The community organization Latinos en Spokane does it all.
It attacks the digital divide, providing its community with free printing and internet; nourishes families with its monthly El Mercadito and its offerings of culturally appropriate food; and translates important documents, including providing the newspaper “La Prensa Bilingüe” to eradicate the language barrier.
“It’s given life to our community because we’re able to bridge access to health care to local and state resources. Not only are we a dance floor at times, we’re also a lab, we’re certified to provide 15-minute rapid (COVID) testing care and we report our results to the Department of Health,” said Jennyfer Mesa, the founder and director of Latinos en Spokane. “We’re welcoming everybody and assisting everybody that walks through our front door.”
But behind those doors on Monroe Street, Latinos en Spokane struggled with its small space, not able to provide services simultaneously.
After being granted funding from multiple entities, such as Better Health Together, All In WA and the Marguerite Casey Foundation, Latinos en Spokane is celebrating the addition of 1,300 square feet to its office, which will sustain its ongoing services and welcome newer solutions for its members and the community. Latinos en Spokane marked the expansion, which doubles its size, with a ribbon-cutting ceremony and Taco Tuesday festivities.
“We are not the first Latino cultural center. There was one done with one of our board members, ” Mesa said, referring to Club de Latinas de Spokane. “She did that hard work once, so we’re proud to be the second runner-up. We have our own Latino cultural center now.”
In 2017, Mesa started Latinos en Spokane as a Facebook group looking to connect Spokane’s Latinx and Hispanic community to city and local resources. Since then, the networking, problem-solving and membership has only increased.
Mesa believed that, with the amount of community services Latinos en Spokane provides, all of its work should be able to co-exist to serve the estimated 36,000 people who identify as Latinx or Hispanic in Spokane. The organization went brick and mortar in May 2021.
“We decided it was important for us to add that square footage so that we can continue having that office space for our professionalism and the clients we’re serving, and also have extra space for a dance floor, extra space for a public use of our offices, and continue growing and expanding,” Mesa said.
The pandemic only heightened the need for Latinos en Spokane. Throughout the lockdown, “community comadres” assisted families by translating COVID-19 regulations and delivering food to those who needed to quarantine. Although COVID protocols have relaxed, many of the initiatives were implemented into the organization’s everyday duties.
While the community space was filled with seats, a DJ, a table filled with tacos and enchiladas, and a projector screen, the new space next door is wider, quieter and filled with soft, warm brown office desks and tables.
It is the perfect space for intimate one-on-one meetings to secure health insurance and other sensitive services privately. The four open office spaces are for Guadalupe Gutierrez, Monica Guzman, Karen Zamora and Janeth Angulo, the designated community comadres.

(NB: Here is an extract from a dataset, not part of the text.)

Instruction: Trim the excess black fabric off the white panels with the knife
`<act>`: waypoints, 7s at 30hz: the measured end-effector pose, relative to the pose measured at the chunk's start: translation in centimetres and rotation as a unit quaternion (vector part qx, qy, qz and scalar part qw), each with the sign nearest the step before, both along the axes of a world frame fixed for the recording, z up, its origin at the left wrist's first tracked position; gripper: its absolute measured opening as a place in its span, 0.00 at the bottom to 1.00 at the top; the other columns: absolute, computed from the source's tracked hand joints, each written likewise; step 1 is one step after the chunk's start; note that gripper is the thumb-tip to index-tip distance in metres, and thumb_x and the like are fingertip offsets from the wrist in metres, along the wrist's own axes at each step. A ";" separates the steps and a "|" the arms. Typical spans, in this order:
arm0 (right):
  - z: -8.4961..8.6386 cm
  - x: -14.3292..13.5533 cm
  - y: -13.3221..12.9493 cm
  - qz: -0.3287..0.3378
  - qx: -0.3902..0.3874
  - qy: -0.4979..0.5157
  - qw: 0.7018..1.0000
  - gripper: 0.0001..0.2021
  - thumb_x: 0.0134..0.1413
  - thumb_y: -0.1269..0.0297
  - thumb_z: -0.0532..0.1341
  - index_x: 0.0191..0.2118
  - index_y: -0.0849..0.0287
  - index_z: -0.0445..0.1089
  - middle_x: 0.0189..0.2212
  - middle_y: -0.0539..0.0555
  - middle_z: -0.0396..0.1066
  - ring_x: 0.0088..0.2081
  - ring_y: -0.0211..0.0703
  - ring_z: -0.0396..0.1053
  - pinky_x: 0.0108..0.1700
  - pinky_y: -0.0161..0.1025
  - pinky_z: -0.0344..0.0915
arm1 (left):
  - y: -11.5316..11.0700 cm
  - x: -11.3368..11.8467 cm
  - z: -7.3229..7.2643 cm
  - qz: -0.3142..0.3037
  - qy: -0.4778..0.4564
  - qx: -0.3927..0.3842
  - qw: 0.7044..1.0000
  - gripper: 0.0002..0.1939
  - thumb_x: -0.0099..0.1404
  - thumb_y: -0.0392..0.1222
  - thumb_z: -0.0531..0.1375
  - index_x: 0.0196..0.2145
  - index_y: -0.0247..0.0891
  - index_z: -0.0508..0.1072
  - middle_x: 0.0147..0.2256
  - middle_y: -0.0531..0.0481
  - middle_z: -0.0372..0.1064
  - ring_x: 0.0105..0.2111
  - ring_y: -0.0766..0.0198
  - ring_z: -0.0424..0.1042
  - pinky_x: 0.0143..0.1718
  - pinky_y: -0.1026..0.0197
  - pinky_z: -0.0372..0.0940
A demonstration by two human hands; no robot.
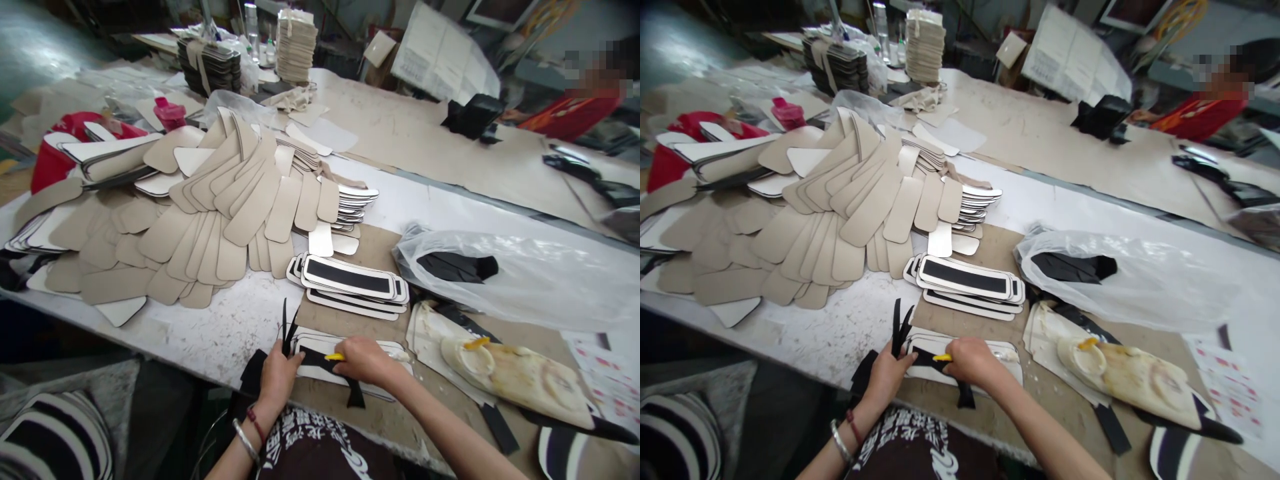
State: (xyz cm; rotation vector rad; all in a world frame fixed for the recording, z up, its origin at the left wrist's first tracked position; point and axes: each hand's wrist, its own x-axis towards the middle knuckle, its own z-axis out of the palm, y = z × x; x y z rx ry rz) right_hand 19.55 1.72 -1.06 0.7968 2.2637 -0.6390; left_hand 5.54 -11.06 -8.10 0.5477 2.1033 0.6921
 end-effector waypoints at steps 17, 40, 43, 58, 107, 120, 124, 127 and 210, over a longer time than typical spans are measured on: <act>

Angulo attended the ribbon-cutting ceremony. Since arriving in Spokane from Colombia in 1997, she’s been active in the community, starting with Club de Latinas de Spokane, another Hispanic and Latinx-focused community group. The new office space, she said, emphasizes the intimacy of helping the fellow neighbor.
“We have the privacy with clients now,” Angulo said. “They try to express their feelings and important information, and this is a quiet place to do that. Over there (in the original space), there’s a lot of people coming and going, and they can hear everything we’re talking about. This (space) is important in order to have privacy, especially because everything is so organized now.”

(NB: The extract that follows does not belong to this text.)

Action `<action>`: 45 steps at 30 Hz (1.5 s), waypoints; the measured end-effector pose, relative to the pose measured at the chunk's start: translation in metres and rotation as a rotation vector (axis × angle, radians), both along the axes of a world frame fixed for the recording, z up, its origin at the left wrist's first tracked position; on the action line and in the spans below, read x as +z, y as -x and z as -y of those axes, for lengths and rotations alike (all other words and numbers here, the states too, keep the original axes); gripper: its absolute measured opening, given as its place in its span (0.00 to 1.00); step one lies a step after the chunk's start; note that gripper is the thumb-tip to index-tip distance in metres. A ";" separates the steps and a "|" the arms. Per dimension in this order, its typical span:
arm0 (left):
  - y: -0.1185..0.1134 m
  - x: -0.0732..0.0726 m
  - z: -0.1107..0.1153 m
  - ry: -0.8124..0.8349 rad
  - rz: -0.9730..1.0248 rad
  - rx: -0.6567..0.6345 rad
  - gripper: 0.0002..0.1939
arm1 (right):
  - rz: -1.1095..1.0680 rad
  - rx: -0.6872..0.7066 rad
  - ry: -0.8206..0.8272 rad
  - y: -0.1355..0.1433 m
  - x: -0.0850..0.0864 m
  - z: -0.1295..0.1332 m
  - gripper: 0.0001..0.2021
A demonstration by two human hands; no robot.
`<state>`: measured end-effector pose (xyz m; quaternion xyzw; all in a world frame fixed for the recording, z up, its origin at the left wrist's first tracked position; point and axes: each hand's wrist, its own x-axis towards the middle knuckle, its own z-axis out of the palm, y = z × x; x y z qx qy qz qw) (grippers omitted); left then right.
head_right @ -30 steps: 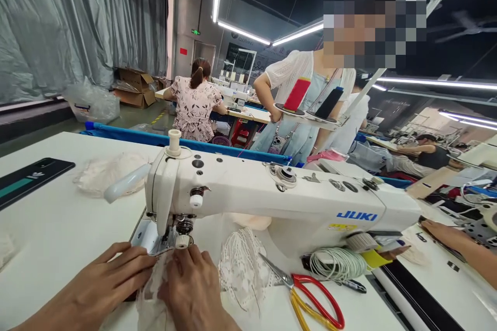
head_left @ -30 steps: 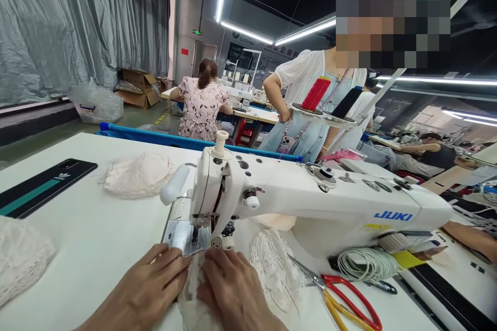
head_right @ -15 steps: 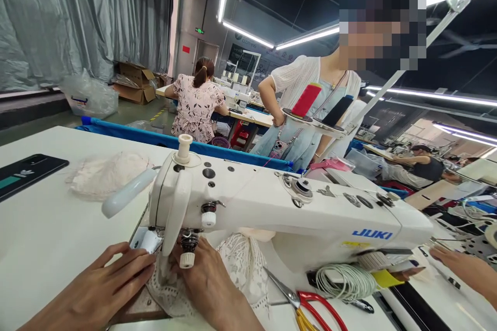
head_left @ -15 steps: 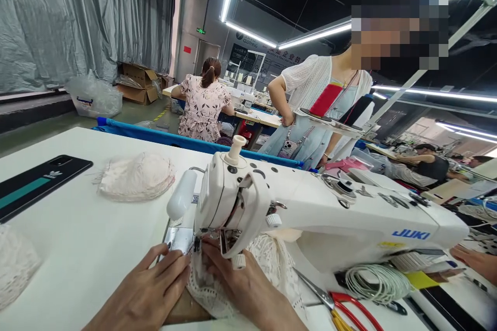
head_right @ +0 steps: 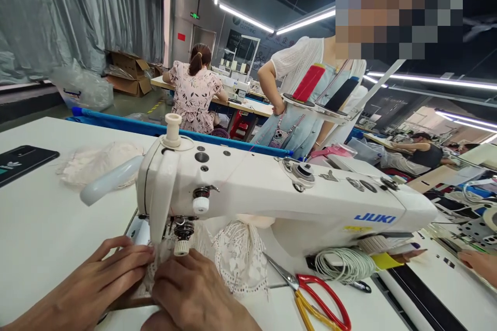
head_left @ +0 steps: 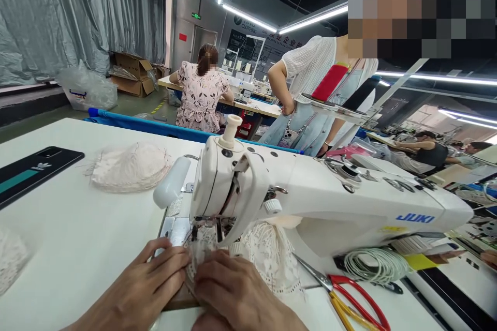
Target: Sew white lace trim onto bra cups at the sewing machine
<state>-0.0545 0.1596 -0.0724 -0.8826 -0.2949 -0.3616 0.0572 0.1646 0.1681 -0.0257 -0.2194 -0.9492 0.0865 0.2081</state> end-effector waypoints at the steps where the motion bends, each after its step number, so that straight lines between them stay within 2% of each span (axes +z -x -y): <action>1: 0.000 0.001 0.000 0.018 -0.017 0.012 0.17 | -0.003 -0.007 -0.029 0.001 -0.002 0.000 0.07; 8: -0.003 0.006 -0.002 0.019 0.000 -0.002 0.19 | -0.100 0.002 -0.219 0.008 -0.006 0.000 0.04; 14: -0.004 0.000 0.000 -0.007 0.013 0.001 0.18 | -0.115 0.003 -0.256 0.008 -0.007 0.000 0.09; 20: -0.004 0.001 0.001 -0.033 0.022 0.019 0.20 | -0.112 -0.011 -0.290 0.009 -0.013 0.000 0.11; 28: -0.004 -0.007 -0.001 -0.069 -0.070 0.049 0.13 | -0.052 -0.013 -0.288 0.007 -0.018 0.000 0.20; 30: -0.005 -0.006 -0.001 -0.084 -0.056 0.054 0.13 | -0.081 -0.038 -0.274 0.007 -0.017 -0.001 0.22; 36: -0.006 -0.001 -0.007 -0.054 -0.024 0.050 0.15 | -0.165 -0.257 -0.226 0.007 -0.010 -0.004 0.32; 39: -0.005 0.004 -0.014 -0.042 -0.017 0.042 0.12 | -0.179 -0.278 -0.250 0.010 -0.013 -0.008 0.34; 42: -0.003 0.009 -0.021 -0.102 -0.017 0.055 0.12 | -0.162 -0.282 -0.304 0.012 -0.019 -0.014 0.37; 45: -0.003 0.009 -0.025 -0.116 -0.050 0.090 0.12 | -0.162 -0.285 -0.343 0.012 -0.022 -0.018 0.38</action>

One of the prominent helpers of the new space was Mayra Velaquez.
Velaquez is an undergraduate student in Eastern Washington University’s Urban & Regional Planning program. She got involved in the project in January after Mesa reached out to EWU. Velaquez studied U.S. Census data and created maps in the new space that detail Spokane’s Latinx populations, with data that dates back to 2000.

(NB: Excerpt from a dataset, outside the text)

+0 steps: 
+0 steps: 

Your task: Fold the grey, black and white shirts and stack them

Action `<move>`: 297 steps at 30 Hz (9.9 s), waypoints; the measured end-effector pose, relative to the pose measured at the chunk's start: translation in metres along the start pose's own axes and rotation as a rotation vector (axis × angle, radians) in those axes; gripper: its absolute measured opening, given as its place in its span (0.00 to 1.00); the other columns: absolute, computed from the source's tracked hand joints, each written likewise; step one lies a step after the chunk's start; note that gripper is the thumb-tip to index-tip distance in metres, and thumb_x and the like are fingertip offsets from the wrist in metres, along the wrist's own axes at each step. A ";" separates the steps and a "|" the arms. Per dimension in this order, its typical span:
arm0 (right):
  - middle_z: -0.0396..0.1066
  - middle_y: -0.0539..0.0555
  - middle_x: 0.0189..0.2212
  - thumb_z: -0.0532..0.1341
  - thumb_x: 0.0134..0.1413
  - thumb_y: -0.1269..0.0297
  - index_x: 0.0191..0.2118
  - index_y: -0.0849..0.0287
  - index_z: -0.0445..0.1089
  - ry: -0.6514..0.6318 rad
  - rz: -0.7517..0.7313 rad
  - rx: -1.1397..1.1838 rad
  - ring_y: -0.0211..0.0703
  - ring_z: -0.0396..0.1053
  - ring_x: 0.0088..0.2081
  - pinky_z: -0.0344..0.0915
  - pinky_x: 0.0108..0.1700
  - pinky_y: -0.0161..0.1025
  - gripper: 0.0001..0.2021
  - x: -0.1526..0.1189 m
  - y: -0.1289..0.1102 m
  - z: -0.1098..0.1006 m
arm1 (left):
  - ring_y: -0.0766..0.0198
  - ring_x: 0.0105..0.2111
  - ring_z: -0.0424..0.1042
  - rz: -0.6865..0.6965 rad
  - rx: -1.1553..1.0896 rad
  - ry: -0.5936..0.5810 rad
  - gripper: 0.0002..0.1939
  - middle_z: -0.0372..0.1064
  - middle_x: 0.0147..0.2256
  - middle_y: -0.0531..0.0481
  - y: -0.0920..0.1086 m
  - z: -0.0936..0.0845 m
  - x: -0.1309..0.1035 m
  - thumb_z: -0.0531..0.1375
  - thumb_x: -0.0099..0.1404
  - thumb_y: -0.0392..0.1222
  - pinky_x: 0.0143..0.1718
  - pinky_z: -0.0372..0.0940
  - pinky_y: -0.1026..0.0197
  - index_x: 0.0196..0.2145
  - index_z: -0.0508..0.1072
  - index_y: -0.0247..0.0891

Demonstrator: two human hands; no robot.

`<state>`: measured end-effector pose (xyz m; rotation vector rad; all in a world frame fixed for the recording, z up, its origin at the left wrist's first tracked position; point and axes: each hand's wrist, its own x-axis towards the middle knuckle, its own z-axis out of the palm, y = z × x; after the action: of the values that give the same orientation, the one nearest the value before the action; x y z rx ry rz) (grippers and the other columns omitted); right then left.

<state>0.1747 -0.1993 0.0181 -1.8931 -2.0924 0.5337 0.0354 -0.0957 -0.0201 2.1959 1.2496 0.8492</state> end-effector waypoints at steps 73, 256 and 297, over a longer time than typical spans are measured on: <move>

In her findings, Velaquez said the Latinx and Hispanic community, roughly 7% of the population, will be 25% by 2050 if the growth rate continues. Latinos en Spokane’s expansion, she said, underscores the tools and resources necessary to sustain the current and upcoming population tick.
“We’re at those warning signs now that we need to make sure this growing population has enough resources so they don’t fall through the cracks, especially if they’re going to be a quarter of the city,” said Velaquez, who is Mexican. “It’s easier for people to go to an office where they know they speak the language, there’s no danger and it’s completely safe. This is a safe space.”
The additional square footage is just the beginning for Latinos en Spokane. Mesa said there is a three- to five-year plan in play for the organization to receive its own plot of land in Spokane to build a standalone center.
The organization also recently joined the Small Business Resiliency Network, a program funded by the Department of Commerce to provide “culturally relevant assistance for business owners and organizations affected by COVID-19.” It was also a donor in Latinos en Spokane’s office expansion.
“We’re able to manage multiple uses in one space while caring for our community now, but we’re not stopping here,” Mesa said. “We’re going to go bigger and develop our own building to have our community center, our offices and provide housing.”